For too many years, I kept my head down, while beneath the surface of my awareness, who knows how many amazing opportunities floated by? But technology you can keep your lines in the water on autopilot, waiting for that big fish to hit. This is creating leverage through automation, and the rigor and discipline of setting it up will make you a more powerful being.
Don't waste your precious currency of attention on sporadically thrashing about and wandering aimlessly through the digital wasteland of job websites. Focus your energy and development of mastery of your current skills and career, but in the background, you are going to set-up little robots to do your bidding, and only raise your attention when you have one on the line worth reeling in.
Narratio
Let's level: your employer views you as an asset, but their job is not to optimize your net worth! In fact, their incentive is to get as much of your labor and talents for as long as they can, for as little money as possible. Highest ROI for them. Well, one of your highest ROI projects is career advancement, which often means taking new outside opportunities.
The best time to find a job is when you have a job. Nothing self-sabotages worse than the desperation of being jobless in a weak negotiating position. And having more options, is ALWAYS more power and leverage for you.
And are you even climbing the right mountain? Don't sub-optimize with tunnel vision by climbing in the direction of increasing slope to get to the top, when you zoom out and realize you are on the entirely wrong mountain.
Partitio
An active job search takes a lot of time and effort, so you are going to create a level of automation. This technique is not mutually exclusive to all the other ways you may find opportunities, which you should continue to cultivate.
Like income, lets divide methods of searching into active versus passive. You can only have so much active income, limited by hours in the day. The fabulous thing about passive income is scalability. But passive benefits take active work to initiate. Set up passive job filtering automation and create personal passive leverage. Trolling for the big fish is the analog automation you are going to recreate in your digital world for your dream career opportunity.
Confirmatio
The major career websites have written and refined the search & matching algorithms for you. You are going to use their free tools to your maximum benefit.
Create up-to-date profiles including a resume on LinkedIn, Indeed.com, Glassdoor.com, and all the other sites I reference below (and any others you desire). Then set up specific job search criteria so that they use their technology to deliver you only what meets your criteria.
How to separate the wheat from the chafe? Almost all these websites let you pick your own criteria or use your recent/saved searches to develop automatic job alerts, usually emailed to you. You will have to experiment with your settings to get the ideal signal to noise ratio. It's too easy to get spammed from these channels and waste your time and attention.
Set your sights high. Don't search for your current career level or only incrementally better. Look for the next step change in your career (e.g. Corporate Controller moving up to a CFO). Where salary is an input, don't be shy, set at least 20% to 30% higher than what you make now.

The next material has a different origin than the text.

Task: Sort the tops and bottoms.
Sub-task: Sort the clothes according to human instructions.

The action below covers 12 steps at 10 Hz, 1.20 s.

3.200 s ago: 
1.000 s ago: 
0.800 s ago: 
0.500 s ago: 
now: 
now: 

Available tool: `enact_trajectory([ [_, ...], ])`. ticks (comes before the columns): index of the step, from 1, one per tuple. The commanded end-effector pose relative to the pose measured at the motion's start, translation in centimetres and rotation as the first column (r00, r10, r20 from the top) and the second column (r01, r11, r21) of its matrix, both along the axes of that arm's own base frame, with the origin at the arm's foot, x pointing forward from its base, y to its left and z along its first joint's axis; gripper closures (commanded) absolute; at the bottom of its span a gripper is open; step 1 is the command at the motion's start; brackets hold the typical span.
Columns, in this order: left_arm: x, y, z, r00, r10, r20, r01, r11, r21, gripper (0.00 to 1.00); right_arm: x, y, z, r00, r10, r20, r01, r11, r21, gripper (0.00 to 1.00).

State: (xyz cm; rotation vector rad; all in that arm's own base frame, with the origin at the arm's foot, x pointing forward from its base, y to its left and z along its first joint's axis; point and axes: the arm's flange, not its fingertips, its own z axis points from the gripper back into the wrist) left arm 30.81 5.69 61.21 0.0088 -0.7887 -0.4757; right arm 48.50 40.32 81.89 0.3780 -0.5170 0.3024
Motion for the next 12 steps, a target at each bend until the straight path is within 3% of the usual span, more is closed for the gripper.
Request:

But don't fall into the attention trap. If you get too many emails, or not the right types of jobs, adjust your filters. I also recommend you turn off all notifications for these sites on your mobile device and set up an auto rule on your email to send them all to a particular folder (not your inbox) which you check only periodically. We are fishing for keepers, not browsing all the fish mongers inventory.
Don't be afraid to experiment here; test other areas that may be extremely fruitful. Want to live somewhere new and exciting? Look at completely different industries or sectors? Because you are setting up multiple websites, which all have different approaches, you can aim each one at different opportunities.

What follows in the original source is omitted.